The following data has a line with "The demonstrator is" and a line with "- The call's". Write out exactly those lines and all the lines between them.

## DATASET EXCERPTS

+++

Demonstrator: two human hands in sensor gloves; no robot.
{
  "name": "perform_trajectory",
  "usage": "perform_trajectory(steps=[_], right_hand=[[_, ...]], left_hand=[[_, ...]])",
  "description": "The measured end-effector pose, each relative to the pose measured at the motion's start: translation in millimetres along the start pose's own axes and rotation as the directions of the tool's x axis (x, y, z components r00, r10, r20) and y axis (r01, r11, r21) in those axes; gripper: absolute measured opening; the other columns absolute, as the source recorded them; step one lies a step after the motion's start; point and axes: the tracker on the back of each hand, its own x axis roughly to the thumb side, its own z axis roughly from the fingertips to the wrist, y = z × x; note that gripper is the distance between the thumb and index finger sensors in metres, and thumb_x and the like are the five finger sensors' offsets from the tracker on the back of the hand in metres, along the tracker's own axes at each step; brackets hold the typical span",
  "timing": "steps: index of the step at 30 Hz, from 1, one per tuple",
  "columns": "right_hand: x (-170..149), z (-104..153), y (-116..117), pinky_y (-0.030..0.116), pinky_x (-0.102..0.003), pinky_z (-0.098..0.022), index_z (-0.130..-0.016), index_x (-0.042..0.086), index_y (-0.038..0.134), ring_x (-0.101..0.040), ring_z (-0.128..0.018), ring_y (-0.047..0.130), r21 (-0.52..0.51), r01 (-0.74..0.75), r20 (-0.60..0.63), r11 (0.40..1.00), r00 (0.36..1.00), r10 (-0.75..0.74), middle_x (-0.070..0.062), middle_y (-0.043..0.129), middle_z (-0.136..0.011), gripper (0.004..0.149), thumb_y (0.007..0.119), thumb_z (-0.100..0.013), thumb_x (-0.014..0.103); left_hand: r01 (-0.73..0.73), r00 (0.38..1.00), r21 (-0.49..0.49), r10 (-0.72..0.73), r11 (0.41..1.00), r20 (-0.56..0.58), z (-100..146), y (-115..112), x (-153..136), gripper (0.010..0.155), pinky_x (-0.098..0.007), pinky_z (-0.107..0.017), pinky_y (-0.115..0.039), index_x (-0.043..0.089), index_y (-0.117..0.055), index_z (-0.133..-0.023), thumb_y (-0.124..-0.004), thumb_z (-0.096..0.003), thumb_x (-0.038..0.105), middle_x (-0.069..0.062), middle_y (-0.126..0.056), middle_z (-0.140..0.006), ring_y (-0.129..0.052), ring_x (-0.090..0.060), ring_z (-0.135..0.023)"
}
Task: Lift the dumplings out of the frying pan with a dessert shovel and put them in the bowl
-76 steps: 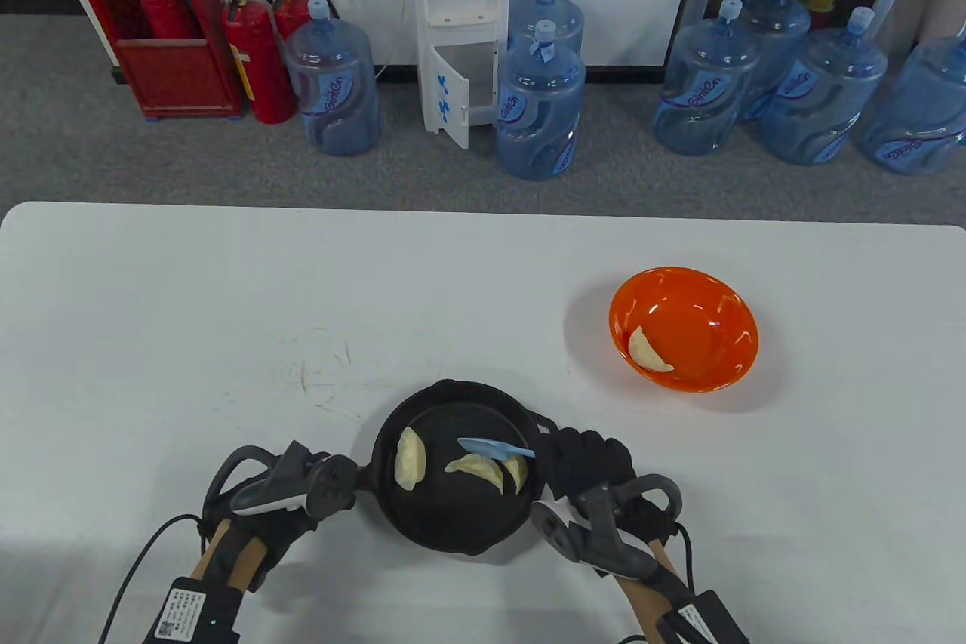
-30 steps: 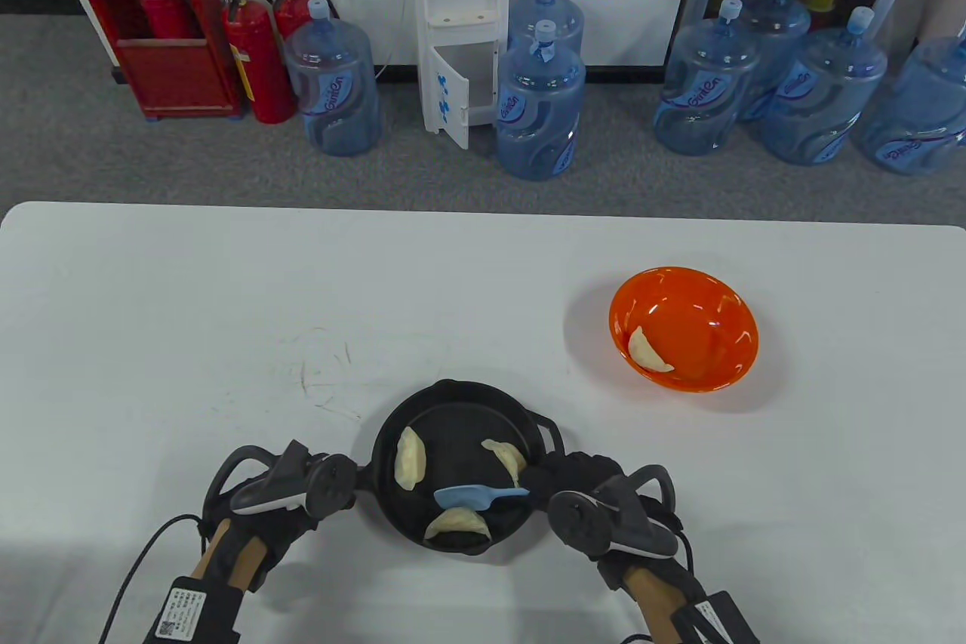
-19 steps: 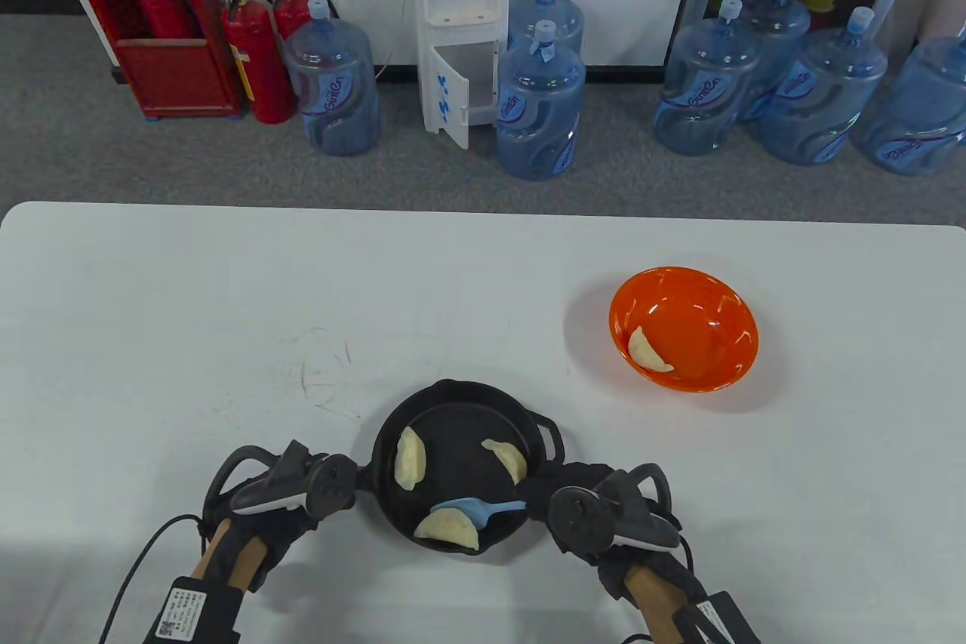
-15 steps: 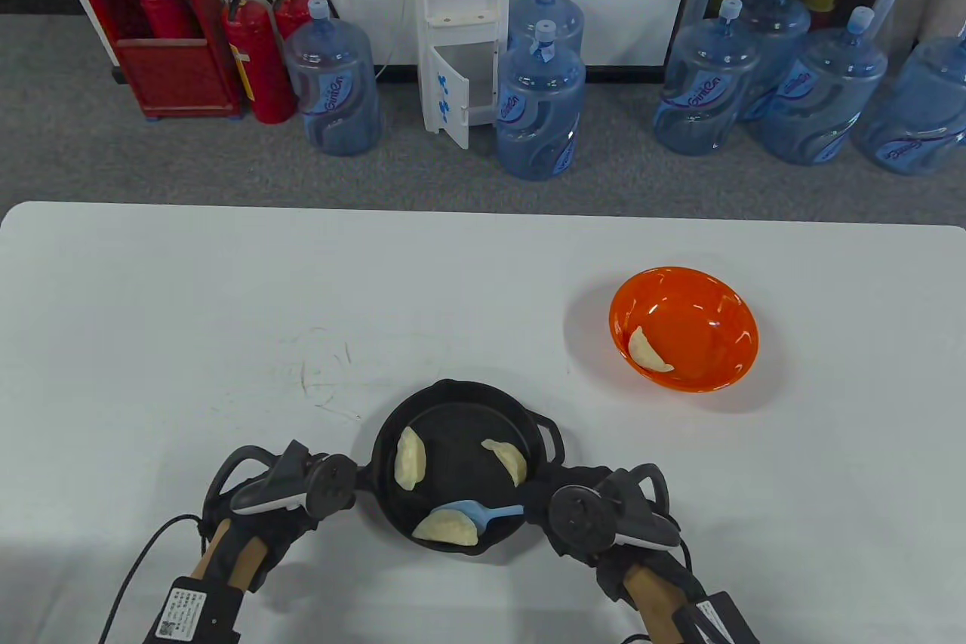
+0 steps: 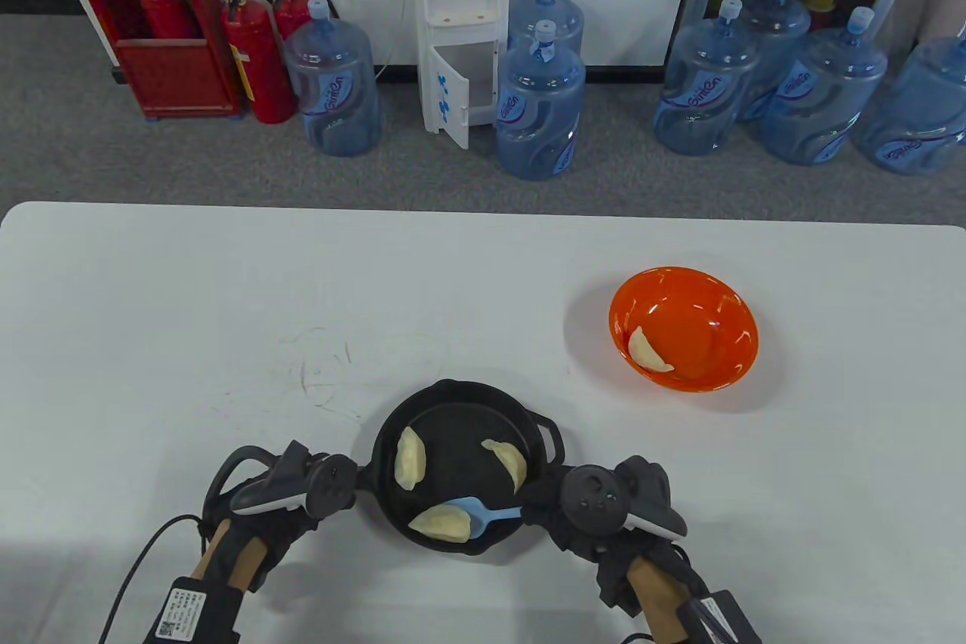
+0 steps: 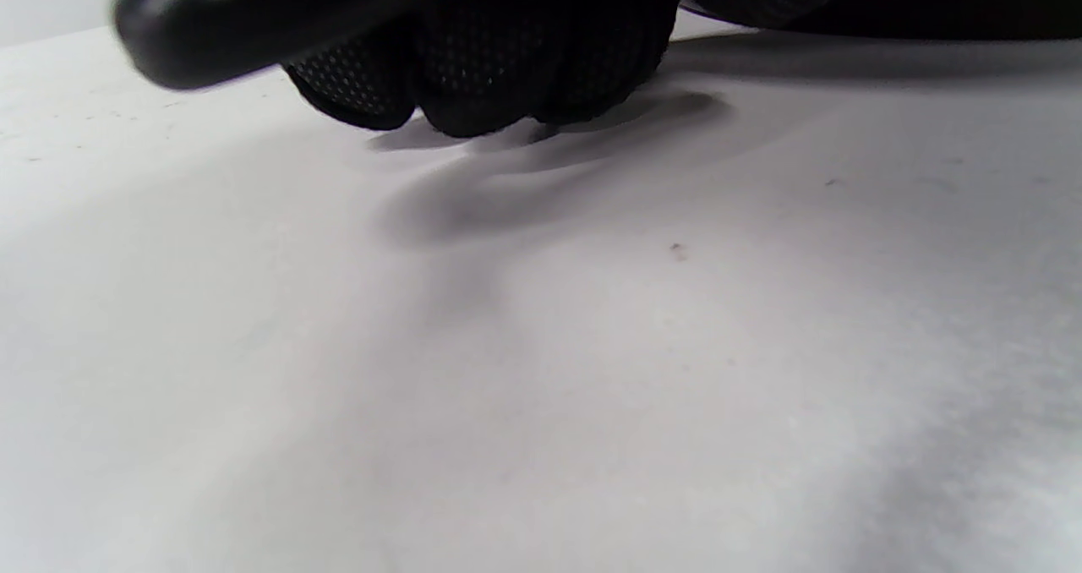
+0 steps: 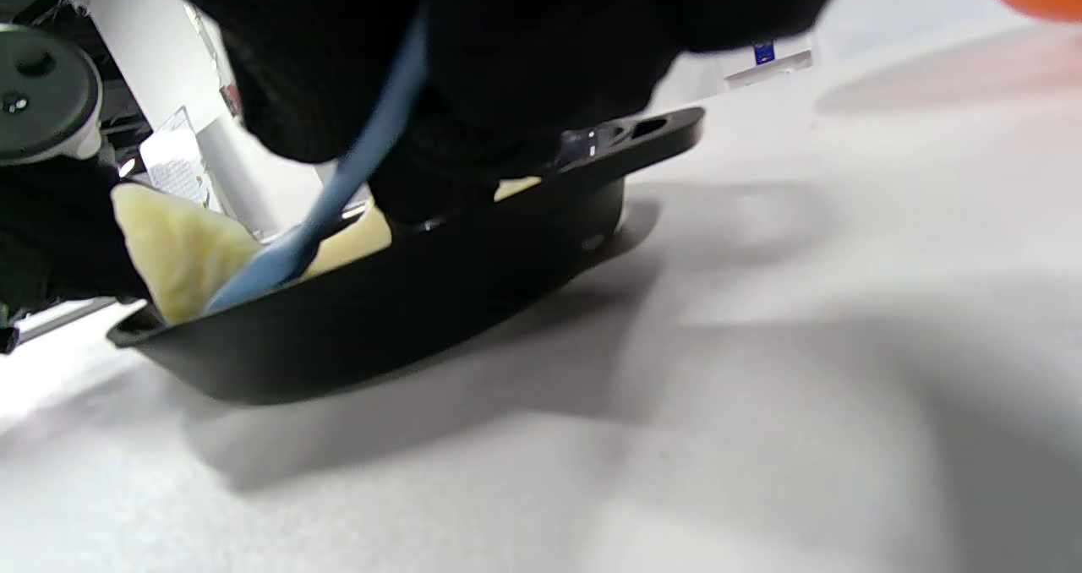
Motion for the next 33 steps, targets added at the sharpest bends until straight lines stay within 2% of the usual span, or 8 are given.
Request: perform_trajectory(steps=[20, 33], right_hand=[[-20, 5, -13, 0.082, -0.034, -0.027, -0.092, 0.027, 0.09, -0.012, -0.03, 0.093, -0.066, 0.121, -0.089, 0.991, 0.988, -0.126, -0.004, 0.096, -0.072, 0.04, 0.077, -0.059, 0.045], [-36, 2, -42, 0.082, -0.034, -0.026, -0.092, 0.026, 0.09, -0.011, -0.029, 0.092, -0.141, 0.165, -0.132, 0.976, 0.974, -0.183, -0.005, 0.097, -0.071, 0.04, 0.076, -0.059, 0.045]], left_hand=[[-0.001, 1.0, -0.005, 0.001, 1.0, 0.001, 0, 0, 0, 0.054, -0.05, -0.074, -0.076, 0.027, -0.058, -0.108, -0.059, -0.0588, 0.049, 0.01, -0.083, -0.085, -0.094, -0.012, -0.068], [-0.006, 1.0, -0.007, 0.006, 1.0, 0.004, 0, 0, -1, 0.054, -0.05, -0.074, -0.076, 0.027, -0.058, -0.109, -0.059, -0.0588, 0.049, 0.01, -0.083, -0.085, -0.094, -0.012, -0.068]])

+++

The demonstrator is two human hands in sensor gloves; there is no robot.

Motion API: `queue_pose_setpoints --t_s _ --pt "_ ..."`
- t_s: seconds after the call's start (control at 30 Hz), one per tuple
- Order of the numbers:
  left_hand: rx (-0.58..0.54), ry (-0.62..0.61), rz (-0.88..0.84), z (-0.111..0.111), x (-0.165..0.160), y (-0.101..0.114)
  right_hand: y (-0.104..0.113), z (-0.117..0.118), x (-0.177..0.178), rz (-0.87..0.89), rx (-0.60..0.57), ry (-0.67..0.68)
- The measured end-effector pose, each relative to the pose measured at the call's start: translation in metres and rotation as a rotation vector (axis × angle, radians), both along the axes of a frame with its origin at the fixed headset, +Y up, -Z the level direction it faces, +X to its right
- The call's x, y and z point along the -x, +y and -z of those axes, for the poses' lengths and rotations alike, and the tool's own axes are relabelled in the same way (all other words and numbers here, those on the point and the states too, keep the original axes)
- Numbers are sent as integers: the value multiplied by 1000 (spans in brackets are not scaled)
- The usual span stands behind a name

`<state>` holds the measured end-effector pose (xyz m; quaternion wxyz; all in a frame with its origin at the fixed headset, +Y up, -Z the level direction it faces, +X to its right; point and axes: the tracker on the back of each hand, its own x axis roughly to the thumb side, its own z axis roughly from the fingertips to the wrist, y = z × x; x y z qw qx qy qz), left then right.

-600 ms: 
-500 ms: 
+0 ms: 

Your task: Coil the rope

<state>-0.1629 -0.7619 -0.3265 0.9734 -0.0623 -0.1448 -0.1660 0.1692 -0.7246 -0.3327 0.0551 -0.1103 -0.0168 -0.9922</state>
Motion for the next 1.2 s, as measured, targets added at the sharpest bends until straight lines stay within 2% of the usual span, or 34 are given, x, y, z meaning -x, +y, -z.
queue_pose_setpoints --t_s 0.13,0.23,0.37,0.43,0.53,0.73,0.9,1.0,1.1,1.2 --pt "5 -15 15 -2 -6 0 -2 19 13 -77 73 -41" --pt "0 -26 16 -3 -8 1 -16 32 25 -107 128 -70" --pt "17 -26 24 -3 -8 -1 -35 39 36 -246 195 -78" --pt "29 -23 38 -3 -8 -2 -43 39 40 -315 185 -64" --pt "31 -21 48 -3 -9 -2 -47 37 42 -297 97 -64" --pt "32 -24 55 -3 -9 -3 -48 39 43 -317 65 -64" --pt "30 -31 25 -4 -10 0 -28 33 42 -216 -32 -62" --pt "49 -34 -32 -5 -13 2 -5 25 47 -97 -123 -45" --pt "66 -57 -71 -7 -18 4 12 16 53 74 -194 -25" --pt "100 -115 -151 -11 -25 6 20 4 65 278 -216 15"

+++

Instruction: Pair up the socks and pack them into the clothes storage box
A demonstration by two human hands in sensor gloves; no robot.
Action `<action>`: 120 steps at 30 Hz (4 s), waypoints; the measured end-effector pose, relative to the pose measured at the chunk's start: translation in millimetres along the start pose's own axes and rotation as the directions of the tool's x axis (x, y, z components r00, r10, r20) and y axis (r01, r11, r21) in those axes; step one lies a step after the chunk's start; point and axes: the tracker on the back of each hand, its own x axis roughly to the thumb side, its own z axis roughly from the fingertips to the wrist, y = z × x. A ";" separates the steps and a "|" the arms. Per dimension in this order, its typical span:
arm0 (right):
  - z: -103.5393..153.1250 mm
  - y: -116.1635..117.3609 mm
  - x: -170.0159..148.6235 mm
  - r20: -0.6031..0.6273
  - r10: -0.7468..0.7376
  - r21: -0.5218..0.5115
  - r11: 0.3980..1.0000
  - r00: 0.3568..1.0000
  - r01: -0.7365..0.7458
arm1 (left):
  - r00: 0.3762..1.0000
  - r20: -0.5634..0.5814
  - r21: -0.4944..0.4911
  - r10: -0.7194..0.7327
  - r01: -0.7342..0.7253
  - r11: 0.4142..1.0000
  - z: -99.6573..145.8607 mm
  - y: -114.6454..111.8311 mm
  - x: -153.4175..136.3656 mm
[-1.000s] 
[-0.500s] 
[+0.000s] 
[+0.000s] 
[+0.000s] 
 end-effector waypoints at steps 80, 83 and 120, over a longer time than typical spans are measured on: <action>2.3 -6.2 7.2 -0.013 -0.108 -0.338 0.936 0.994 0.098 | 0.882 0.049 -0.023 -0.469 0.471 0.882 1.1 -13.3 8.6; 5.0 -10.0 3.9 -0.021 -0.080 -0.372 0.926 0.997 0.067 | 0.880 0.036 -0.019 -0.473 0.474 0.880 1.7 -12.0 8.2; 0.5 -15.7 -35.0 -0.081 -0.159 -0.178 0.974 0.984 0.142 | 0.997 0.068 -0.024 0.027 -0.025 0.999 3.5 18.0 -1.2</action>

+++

## REPLY TO THE EXERCISE
The demonstrator is two human hands in sensor gloves; there is no robot.

Motion API: `queue_pose_setpoints --t_s _ --pt "_ ..."`
- t_s: seconds after the call's start (control at 30 Hz), one per tuple
- Order of the numbers:
  left_hand: rx (-0.58..0.54), ry (-0.62..0.61), rz (-0.88..0.84), z (-0.111..0.111), x (-0.165..0.160), y (-0.101..0.114)
  right_hand: y (-0.104..0.113), z (-0.117..0.118), x (-0.177..0.178), rz (-0.87..0.89), rx (-0.60..0.57), ry (-0.67..0.68)
- The measured end-effector pose, each relative to the pose measured at the call's start: translation in metres and rotation as a rotation vector (axis × angle, radians), both along the axes of a frame with its origin at the fixed headset, +Y up, -Z the level direction it faces, +X to its right
- The call's x, y and z point along the -x, +y and -z of those axes, for the poses' lengths and rotations alike, and the tool's own axes are relabelled in the same way (all other words and numbers here, those on the point and the states too, keep the original axes)

The exercise was answered completely.